In March 2010, Alimentation Couche-Tard, operator of several convenience store chains, including Circle K, offered $1.9 billion for the company and launched a proxy fight for control. In September 2010, 7-Eleven offered $2 billion for the company. Shareholders rejected Couche-Tard's offer and voted for retaining Casey's board of directors as opposed to voting for Couche-Tard's nominated slate. In November 2010, Casey's ended merger discussions with 7-Eleven.

In February 2011, the company acquired 11 stores in Minnesota. In February 2016, the company launched a mobile app. In April 2016, Casey's opened a distribution center in Terre Haute, Indiana, the company's second.

===2020–present===
In January 2020, the company introduced a loyalty program. In October 2020, Casey's announced a rebranding, including a new logo and dropping 'General Stores' from its signage (though it remained in the legal corporate name until 2022). In November 2020, Casey's acquired Bucky's Convenience Stores, a 94-store chain, for $580 million. In 2021 Casey's began branding small-footprint stores without kitchens as "goodstop by Casey’s". In April 2021, Casey's opened a third distribution center in Joplin, Missouri.

In May 2024, the company acquired Buchanan Energy and became the owner of 94 Bucky's Convenience Stores. As part of the deal, Casey's was required by regulators to divest six stores.

In September 2021, Casey's purchased 38 Pilot Food Mart locations and two truck stop locations from Pilot Company. The locations in East Tennessee, around the Knoxville area, were owned by the Haslam family outright and not part of the company's Pilot Flying J national truck stop chain jointly owned by Pilot, Berkshire Hathaway, and FJ Management.

In October 2023, Casey's purchased 63 Minit Mart and Certified Oil locations in Kentucky and Middle Tennessee.
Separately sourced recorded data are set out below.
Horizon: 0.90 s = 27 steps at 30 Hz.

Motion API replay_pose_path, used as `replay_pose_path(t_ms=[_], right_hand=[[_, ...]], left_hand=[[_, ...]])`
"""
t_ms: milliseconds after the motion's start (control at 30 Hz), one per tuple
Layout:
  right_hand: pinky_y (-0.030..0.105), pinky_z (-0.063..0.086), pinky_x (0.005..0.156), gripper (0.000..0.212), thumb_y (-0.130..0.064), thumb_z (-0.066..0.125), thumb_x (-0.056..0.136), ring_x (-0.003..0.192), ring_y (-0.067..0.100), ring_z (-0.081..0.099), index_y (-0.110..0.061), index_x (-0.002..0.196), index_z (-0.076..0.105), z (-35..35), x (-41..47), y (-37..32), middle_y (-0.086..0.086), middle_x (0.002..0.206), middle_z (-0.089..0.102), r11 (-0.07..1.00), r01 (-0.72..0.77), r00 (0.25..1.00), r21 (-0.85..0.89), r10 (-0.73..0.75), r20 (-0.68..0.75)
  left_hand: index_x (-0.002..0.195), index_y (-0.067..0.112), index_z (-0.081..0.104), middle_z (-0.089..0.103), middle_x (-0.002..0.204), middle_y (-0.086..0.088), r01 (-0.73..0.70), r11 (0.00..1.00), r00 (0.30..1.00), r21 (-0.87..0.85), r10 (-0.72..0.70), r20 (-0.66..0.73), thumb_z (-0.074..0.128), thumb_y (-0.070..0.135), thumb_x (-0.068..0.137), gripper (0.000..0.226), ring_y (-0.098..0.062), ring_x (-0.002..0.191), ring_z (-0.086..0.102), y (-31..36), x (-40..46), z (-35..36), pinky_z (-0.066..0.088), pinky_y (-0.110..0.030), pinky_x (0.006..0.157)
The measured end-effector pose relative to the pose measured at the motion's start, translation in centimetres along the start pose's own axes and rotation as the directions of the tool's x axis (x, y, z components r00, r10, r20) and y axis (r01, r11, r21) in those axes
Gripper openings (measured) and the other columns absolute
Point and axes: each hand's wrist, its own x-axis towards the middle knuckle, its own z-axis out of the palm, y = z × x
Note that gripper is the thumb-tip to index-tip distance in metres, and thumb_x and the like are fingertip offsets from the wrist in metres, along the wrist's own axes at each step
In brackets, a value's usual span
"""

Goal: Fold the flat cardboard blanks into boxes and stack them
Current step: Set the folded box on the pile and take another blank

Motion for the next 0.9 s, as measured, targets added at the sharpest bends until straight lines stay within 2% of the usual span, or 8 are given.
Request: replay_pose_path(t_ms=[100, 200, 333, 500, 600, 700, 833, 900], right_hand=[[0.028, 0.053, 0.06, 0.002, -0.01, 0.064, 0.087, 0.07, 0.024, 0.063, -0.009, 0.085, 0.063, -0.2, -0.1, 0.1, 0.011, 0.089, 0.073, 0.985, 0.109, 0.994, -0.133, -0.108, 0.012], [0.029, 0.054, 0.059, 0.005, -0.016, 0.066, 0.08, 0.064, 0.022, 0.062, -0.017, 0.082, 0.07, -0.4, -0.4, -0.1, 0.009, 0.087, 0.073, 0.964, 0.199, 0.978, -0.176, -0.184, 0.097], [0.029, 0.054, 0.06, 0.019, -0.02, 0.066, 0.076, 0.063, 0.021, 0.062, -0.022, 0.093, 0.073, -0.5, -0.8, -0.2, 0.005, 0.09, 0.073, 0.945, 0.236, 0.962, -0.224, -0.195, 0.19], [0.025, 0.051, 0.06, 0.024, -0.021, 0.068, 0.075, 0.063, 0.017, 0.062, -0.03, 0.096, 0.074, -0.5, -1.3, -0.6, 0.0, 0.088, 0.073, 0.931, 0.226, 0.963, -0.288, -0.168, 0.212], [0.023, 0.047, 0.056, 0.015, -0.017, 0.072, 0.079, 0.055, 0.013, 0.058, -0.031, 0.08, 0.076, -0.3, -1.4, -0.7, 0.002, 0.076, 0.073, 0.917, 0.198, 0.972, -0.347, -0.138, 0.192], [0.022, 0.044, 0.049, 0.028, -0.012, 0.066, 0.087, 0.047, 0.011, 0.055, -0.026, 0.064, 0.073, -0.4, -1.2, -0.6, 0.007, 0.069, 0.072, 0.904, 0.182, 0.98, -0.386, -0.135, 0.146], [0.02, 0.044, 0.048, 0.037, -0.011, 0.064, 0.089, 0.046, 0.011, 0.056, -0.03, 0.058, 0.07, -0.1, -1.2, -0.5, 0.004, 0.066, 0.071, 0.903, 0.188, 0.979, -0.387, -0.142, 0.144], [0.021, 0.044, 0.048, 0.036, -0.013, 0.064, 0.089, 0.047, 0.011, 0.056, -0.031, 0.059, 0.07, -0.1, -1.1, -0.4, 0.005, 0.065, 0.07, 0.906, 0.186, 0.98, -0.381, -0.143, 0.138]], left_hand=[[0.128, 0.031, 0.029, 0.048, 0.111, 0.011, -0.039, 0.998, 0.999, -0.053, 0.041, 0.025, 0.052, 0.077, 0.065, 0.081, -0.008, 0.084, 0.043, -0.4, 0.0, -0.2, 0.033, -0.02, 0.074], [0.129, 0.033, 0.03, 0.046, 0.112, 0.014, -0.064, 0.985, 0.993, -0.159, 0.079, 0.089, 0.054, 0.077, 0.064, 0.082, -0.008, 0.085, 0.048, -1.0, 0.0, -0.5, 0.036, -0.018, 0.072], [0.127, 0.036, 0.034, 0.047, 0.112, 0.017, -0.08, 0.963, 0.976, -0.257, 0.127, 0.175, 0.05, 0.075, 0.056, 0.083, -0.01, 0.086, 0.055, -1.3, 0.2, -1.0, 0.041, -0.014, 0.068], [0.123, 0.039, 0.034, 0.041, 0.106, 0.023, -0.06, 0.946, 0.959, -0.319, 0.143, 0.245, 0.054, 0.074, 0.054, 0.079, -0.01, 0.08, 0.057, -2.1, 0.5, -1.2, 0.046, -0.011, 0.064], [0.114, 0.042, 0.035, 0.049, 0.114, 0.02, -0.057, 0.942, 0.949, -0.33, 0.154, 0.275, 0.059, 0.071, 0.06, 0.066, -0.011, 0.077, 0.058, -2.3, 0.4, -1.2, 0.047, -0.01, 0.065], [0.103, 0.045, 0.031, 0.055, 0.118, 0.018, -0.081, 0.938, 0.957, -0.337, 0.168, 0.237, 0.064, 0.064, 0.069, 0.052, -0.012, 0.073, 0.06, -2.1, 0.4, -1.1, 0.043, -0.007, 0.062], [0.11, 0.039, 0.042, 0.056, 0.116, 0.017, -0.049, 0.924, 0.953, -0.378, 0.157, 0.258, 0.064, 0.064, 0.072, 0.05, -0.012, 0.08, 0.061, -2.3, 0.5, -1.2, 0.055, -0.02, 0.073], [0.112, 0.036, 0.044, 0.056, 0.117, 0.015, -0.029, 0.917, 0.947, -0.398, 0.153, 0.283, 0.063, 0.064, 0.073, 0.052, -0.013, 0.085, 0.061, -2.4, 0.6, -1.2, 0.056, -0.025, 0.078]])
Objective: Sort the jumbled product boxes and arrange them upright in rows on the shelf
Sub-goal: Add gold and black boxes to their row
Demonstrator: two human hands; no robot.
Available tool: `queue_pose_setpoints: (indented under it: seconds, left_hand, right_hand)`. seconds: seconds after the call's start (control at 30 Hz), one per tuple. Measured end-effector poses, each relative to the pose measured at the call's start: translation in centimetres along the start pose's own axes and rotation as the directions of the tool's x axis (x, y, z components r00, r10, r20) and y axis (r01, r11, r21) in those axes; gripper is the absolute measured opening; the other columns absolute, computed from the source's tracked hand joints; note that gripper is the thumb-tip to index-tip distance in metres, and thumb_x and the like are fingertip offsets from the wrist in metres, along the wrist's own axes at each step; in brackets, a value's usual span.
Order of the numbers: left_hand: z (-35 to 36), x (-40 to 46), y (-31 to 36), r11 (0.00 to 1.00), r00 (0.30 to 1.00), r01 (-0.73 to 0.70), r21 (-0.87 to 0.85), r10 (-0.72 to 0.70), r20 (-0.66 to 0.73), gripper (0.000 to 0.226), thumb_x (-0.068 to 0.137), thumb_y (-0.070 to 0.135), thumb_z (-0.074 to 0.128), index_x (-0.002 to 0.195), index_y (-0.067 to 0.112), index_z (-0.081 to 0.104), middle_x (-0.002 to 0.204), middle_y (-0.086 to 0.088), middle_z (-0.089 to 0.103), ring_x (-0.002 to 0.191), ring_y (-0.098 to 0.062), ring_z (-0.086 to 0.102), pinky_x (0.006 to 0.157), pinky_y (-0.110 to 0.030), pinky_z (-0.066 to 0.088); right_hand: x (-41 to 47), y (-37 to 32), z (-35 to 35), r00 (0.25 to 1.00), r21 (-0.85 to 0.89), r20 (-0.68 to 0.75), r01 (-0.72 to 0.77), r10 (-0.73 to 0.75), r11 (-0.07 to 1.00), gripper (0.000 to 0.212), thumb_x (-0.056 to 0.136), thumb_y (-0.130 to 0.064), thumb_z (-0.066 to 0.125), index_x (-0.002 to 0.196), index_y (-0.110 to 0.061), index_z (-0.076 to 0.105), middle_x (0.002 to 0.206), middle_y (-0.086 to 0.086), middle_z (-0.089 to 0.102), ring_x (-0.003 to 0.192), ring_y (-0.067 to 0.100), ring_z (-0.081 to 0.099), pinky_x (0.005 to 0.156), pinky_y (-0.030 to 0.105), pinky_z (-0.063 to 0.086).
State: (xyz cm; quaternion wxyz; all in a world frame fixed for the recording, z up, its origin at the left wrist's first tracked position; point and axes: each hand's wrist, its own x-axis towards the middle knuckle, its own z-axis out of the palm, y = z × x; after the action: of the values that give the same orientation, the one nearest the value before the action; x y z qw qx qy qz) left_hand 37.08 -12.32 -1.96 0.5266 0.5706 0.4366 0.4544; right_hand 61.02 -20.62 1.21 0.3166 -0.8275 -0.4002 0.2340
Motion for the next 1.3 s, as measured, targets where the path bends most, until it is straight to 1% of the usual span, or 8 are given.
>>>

In November 2023, Casey's expanded into Texas with the purchase of 22 convenience stores mainly in North Texas.

In November 2024, Casey's acquired Fikes Wholesale, including its chain of CEFCO convenience stores, for $1.145 billion. The deal added nearly 200 stores and expanded Casey's further into Texas as well as for the first time into the states of Alabama, Florida, and Mississippi. In September 2024, Casey's purchased 4 stores from Oakcrest Market, expanding its presence in the area of Fort Smith, Arkansas. In October 2024, Casey's purchased the naming rights to the Casey's Center in a 10-year $18 million deal.

In January 2025, the company acquired Wow! Foodmart, with 7 convenience stores, a travel center, and 4 liquor stores in central Kentucky. In September 2025, the company acquired stores in Michigan. In June 2026, the company sold 41 stores, exiting Mississippi. In August 2026, the company acquired 24 stores in Texas from Pak-A-Sak.

==Locations==
Casey's stores are located in the following states:

- Alabama
- Arkansas
- Florida
- Illinois
- Indiana
- Iowa
- Kansas
- Kentucky
- Michigan
- Minnesota
- Missouri
- Nebraska
- North Dakota
- Ohio
- Oklahoma
- South Dakota
- Tennessee
- Texas
- Wisconsin

==Legal issues==
In April 2026, the company agreed to pay $5.1 million to settle a class action lawsuit for charging tobacco-using employees a $910/year surcharge for health insurance, in violation of ERISA.